§ Instructions to follow: Every line in the material below that includes "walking" should be copied.

§ Data excerpt:
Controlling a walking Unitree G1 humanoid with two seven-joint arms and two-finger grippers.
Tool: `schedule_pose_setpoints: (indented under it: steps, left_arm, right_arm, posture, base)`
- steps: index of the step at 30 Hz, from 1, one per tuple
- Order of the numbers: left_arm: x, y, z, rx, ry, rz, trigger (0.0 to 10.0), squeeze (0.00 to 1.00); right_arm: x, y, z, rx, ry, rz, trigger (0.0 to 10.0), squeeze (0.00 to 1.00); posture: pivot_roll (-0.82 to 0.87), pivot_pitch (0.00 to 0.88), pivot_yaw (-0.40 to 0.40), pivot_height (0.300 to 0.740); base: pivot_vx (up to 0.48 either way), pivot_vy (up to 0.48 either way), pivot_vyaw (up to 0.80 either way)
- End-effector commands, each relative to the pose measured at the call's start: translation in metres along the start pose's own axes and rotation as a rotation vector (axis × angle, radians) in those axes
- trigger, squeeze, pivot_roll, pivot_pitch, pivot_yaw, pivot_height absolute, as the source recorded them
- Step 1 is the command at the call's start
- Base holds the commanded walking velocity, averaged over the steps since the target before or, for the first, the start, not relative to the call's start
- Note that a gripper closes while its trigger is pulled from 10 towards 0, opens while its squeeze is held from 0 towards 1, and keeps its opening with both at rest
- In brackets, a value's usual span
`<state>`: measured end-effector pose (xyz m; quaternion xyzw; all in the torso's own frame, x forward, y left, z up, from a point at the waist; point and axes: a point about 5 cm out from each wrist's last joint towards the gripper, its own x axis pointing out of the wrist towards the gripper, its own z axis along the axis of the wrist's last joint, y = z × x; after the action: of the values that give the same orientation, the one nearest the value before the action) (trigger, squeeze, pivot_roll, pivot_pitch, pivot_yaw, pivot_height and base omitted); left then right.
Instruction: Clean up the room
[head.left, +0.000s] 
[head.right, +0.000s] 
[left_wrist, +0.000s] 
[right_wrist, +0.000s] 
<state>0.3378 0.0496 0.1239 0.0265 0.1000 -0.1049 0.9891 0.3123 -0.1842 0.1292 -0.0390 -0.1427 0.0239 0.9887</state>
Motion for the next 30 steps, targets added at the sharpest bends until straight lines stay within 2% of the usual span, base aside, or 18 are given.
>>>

§ Output of the exercise:
Controlling a walking Unitree G1 humanoid with two seven-joint arms and two-finger grippers.
- Base holds the commanded walking velocity, averaged over the steps since the target before or, for the first, the start, not relative to the call's start

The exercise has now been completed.